The Research Paper of the Year award is given annually by the Royal College of General Practitioners (RCGP) to showcase the best research published in the previous year by primary care researchers in the UK. The overall winning study is chosen from the top papers in each of the six research categories used by the National Institute for Health Research. Over 80 entries were received for this year’s award, and the standard was very high. For the first time the award was sponsored by Primary Care People (a medical recruitment consultancy).
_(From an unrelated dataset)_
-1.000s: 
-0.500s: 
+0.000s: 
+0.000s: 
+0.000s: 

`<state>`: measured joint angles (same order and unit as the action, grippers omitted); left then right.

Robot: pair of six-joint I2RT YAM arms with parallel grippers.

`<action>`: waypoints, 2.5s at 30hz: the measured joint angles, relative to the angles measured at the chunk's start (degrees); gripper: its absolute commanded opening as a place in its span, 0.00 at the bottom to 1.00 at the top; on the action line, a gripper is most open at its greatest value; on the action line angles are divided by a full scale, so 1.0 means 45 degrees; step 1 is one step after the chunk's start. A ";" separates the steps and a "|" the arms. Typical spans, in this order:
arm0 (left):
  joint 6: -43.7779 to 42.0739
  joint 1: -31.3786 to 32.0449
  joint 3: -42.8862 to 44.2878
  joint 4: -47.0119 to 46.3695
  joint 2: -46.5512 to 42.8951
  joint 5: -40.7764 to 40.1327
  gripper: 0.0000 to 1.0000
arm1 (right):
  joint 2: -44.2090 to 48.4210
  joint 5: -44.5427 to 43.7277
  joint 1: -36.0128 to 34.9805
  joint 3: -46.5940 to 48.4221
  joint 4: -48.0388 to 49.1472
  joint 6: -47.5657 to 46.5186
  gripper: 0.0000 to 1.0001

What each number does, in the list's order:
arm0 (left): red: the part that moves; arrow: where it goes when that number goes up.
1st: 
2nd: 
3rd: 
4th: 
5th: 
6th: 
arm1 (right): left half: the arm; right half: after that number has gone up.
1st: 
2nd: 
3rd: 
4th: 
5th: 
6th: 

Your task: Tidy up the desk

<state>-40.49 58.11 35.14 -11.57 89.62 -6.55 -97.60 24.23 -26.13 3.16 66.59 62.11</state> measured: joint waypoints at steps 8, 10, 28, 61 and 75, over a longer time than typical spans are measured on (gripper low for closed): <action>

The five runners up presented summaries of their work in the ‘winners’ enclosure’ at the RCGP Conference in Harrogate, and the winning entry was presented during the closing plenary session of the Conference.
THE OVERALL WINNER
The overall winner of the RCGP and Primary Care People Research Paper of the Year Award 2015 (as well as winning the cardiovascular disease category), was a qualitative report by Gavin Daker-White and colleagues, from the universities of Manchester and Keele, which examined ways in which GPs communicate, or disclose, the diagnosis of chronic kidney disease (CKD) to their patients.1 CKD has emerged recently as a controversial diagnosis, with pay-for-performance credit given for making it, but with real difficulties surrounding communicating it to patients, creating tensions between recording a ‘disease’ in the medical record while couching the diagnosis in vague terms or not disclosing it at all. Professor Carolyn Chew-Graham presented the study at Harrogate.
THE OTHER WINNING CATEGORIES
In the mental health category, another collaboration between Manchester and Keele led to the publication of a study by Sarah Knowles and colleagues.2 This looked at developing interprofessional collaboration which integrates the care of depression with that of long-term medical conditions, and testing its possible implementation in primary care in the UK. Collaborative care may overcome stigma and improve joint working, although these new models must remain flexible and responsive to patients’ needs and wishes.
The health of informal carers, and their quality of life, was measured using data from the English General Practice Patient Survey by Gwilym Thomas and colleagues, who were top of the health services delivery and public health category.3 They found that informal carers experienced a double disadvantage, with poorer health and poorer quality of patient experience, with no evidence for the health benefits of caregiving. There is a strong case for identifying and focusing care on this important subgroup of patients.
Concerns about the erosion of continuity of care in general practice were addressed by Matthew Ridd and colleagues in their large electronic medical records study of cancer diagnosis and patient–doctor continuity, and winning the cancer category.4 Although they were unable to find a strong effect of continuity on early or late diagnosis of breast, colorectal, or lung cancer, they emphasised the importance of not overlooking potentially worrying symptoms in patients who GPs know well.
John Robson and colleagues, working in East London, used their impressive general practice clinical database to test a low-cost programme of blood glucose monitoring in type 2 diabetes, and showed that the use of self-monitoring of blood glucose could be very substantially reduced: if their results were replicated nationally, unnecessary testing would be avoided by 340 000 people, with a saving of £21.8 million to the NHS.5 This paper won the endocrinology category.
In the infection category, Chris Butler and a multidisciplinary research team conducted a large prospective observational study on the prevalence, diagnosis, treatment and outcomes of urinary tract infection (UTI) in children.6 Because over half of children with UTI identified on urine culture were not prescribed antibiotics at their first presentation, the authors recommend urgent improvement in targeting antibiotic treatment in children who are acutely unwell.
THE STRENGTH AND DEPTH OF RESEARCH IN GENERAL PRACTICE
Once again, this award testifies to the strength and depth of research in general practice and primary care in the UK, and the continued contribution that clinical research makes to building the evidence base for high-quality practice. Three of the winning papers are published in the BJGP, which I hope reflects our mission of bringing the best of research to clinical practice and contributing to better outcomes for our patients.